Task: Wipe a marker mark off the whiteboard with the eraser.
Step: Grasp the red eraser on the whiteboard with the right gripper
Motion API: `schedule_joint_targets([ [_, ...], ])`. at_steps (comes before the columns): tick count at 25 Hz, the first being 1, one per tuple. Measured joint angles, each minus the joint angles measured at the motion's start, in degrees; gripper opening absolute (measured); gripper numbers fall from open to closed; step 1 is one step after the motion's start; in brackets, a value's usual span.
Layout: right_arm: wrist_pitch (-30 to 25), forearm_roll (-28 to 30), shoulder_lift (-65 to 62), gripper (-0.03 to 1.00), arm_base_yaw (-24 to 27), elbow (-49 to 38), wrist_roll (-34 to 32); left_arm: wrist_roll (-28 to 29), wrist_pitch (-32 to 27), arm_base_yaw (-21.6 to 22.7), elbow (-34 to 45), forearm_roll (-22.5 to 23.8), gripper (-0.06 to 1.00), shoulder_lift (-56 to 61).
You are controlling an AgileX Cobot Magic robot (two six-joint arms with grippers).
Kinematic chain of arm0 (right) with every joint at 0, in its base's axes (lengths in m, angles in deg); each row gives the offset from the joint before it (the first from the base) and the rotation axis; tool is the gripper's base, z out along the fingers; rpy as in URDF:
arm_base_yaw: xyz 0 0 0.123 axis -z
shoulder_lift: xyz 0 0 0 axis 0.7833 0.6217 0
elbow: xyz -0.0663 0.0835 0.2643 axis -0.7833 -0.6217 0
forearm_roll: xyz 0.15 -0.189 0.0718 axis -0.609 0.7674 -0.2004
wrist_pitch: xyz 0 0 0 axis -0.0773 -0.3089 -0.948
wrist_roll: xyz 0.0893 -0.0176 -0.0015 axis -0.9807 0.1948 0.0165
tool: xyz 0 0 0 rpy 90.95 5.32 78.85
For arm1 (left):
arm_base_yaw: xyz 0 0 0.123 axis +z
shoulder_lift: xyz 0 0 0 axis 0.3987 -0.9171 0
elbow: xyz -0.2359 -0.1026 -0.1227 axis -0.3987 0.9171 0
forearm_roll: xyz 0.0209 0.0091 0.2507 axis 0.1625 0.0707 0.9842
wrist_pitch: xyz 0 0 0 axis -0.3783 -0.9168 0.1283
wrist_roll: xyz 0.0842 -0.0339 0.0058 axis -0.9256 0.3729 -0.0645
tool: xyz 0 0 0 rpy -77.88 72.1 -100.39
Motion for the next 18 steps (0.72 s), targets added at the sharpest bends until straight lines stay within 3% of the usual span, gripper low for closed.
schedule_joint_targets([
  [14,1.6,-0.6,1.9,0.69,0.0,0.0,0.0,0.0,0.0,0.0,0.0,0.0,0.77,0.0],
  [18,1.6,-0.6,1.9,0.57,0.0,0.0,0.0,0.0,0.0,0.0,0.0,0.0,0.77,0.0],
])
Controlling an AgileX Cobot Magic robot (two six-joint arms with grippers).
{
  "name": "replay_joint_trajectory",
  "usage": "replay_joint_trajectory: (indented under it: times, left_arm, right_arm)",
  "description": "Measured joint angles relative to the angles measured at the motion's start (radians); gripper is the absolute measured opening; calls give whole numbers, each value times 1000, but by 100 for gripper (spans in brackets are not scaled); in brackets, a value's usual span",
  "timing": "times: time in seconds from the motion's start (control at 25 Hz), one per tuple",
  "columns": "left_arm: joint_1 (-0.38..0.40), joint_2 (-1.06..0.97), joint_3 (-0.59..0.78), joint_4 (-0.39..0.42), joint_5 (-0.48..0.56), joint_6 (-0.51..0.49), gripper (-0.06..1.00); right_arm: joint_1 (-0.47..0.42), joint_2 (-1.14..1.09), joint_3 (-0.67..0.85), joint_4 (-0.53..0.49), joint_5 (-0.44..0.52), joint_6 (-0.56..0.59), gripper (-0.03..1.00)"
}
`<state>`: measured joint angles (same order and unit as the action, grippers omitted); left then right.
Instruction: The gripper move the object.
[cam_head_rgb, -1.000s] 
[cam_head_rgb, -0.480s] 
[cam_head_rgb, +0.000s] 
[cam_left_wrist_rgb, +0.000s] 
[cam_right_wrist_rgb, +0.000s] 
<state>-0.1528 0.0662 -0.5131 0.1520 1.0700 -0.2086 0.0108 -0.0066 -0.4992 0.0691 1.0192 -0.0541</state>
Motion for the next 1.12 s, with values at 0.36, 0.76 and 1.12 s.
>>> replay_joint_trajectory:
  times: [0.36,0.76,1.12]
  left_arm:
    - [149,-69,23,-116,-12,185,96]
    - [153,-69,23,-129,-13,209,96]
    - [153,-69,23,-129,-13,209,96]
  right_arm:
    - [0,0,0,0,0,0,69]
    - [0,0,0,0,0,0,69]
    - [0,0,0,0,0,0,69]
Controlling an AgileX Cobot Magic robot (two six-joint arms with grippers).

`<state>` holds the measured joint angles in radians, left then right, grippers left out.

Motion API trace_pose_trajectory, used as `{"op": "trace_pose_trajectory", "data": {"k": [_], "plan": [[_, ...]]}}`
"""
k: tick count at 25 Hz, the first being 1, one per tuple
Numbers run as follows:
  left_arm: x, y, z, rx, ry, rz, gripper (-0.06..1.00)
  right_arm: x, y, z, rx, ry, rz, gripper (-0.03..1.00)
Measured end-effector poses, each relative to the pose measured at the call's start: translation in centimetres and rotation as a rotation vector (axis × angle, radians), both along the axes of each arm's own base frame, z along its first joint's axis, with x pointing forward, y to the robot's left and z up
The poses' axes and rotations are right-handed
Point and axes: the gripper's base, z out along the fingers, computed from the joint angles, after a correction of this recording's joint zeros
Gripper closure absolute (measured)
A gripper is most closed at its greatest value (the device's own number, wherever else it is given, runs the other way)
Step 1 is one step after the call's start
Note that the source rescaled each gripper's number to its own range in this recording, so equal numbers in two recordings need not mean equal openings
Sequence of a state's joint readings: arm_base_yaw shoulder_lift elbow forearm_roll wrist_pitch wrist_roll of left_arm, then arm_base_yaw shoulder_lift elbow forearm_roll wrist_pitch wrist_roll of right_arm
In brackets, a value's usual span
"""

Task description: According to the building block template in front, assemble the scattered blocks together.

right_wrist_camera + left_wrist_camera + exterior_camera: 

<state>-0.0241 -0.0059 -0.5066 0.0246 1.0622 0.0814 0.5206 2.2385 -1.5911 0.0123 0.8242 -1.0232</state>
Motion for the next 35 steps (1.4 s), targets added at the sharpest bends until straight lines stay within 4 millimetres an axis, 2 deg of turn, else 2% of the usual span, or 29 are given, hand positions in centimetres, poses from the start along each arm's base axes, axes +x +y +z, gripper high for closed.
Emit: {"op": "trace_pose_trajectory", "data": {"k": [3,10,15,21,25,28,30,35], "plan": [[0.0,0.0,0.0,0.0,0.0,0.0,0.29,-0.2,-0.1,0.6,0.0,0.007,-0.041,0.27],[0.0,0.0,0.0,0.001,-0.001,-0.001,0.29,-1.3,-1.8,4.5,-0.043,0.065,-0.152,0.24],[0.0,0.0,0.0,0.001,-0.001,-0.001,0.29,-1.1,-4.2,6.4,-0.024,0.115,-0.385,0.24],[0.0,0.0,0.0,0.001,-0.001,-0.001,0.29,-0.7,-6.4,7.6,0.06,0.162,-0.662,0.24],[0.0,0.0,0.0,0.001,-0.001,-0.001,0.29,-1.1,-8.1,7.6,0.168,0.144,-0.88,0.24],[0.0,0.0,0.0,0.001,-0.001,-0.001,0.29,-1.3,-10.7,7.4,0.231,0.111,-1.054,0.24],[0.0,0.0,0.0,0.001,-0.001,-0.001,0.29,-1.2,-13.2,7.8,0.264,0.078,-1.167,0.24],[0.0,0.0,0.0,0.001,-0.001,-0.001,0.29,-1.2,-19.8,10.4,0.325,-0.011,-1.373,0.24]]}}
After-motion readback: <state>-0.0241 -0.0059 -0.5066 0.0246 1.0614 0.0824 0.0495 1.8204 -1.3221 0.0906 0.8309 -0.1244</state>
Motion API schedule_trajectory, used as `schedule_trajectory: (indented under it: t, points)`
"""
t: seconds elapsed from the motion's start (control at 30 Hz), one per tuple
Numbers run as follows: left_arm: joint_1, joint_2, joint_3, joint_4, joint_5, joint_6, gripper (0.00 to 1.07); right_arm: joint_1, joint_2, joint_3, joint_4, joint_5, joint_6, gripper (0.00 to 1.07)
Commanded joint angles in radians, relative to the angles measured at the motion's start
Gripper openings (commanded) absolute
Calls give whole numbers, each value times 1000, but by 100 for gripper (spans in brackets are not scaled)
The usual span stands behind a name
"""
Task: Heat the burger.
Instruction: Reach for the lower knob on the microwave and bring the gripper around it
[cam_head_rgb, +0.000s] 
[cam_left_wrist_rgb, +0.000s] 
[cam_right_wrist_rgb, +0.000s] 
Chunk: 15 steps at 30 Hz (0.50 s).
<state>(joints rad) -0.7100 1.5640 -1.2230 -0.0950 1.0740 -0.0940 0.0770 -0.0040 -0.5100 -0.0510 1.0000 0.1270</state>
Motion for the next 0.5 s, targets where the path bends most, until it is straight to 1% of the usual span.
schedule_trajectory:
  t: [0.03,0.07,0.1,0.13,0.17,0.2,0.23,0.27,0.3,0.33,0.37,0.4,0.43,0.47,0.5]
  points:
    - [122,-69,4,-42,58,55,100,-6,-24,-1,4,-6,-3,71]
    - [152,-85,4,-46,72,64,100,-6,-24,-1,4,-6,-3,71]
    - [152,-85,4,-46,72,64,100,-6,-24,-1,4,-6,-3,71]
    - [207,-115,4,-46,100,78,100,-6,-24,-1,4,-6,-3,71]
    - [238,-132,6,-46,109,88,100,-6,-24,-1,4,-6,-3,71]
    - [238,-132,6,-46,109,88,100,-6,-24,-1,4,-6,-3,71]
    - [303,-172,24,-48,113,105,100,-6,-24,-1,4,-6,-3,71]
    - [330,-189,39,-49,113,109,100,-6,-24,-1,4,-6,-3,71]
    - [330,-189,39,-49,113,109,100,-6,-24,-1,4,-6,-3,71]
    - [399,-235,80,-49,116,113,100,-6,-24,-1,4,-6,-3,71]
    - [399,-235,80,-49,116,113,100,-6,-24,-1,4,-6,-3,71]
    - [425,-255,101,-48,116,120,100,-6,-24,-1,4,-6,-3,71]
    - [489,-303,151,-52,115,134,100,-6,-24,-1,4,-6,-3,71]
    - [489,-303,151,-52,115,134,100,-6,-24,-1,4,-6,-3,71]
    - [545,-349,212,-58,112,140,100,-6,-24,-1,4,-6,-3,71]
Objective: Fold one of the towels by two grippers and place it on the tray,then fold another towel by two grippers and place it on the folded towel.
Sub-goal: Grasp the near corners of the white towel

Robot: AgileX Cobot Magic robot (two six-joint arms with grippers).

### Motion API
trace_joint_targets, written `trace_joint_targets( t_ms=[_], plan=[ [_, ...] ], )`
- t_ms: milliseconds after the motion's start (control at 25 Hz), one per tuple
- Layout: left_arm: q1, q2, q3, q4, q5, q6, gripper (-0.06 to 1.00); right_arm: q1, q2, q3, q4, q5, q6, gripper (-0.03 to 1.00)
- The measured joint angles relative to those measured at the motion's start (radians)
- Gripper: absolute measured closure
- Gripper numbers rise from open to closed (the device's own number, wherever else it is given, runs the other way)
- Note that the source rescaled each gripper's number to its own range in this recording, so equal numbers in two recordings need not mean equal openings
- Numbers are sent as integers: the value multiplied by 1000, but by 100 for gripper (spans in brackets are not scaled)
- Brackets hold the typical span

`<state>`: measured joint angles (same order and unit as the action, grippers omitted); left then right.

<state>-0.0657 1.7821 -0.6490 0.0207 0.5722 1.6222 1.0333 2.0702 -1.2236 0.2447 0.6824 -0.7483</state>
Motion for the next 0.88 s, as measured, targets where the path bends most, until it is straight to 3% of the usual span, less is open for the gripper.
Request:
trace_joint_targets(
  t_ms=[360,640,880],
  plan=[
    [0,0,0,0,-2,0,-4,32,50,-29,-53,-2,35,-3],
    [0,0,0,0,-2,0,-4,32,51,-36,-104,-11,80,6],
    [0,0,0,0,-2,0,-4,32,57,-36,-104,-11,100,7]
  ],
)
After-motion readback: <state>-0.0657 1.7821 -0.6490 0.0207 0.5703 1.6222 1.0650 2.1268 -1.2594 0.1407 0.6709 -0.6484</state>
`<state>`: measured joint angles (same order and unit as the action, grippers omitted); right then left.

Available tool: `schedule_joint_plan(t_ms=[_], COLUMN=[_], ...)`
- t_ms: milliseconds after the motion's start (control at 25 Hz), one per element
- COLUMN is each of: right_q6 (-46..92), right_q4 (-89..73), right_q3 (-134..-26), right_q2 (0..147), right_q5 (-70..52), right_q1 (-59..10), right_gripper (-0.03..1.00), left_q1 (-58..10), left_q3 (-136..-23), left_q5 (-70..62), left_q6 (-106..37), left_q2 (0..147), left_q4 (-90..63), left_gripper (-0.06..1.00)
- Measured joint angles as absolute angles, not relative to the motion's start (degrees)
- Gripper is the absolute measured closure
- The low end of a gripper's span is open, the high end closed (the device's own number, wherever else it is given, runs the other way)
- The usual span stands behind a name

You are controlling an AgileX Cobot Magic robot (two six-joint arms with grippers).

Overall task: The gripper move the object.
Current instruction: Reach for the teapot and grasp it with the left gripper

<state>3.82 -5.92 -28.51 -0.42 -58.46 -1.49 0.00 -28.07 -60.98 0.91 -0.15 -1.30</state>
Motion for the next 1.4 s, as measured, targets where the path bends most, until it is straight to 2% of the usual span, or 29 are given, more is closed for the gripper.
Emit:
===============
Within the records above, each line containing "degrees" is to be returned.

Motion API: `schedule_joint_targets([ [_, ...], ])`. at_steps (comes before the columns): tick count at 25 Hz, the first being 1, one per tuple. Measured joint angles, each minus the joint angles measured at the motion's start, in degrees; gripper opening absolute (measured); gripper numbers fall from open to closed; step 1 is one step after the motion's start; in brackets, a value's usual span.
- Measured joint angles as absolute angles, not relative to the motion's start (degrees)

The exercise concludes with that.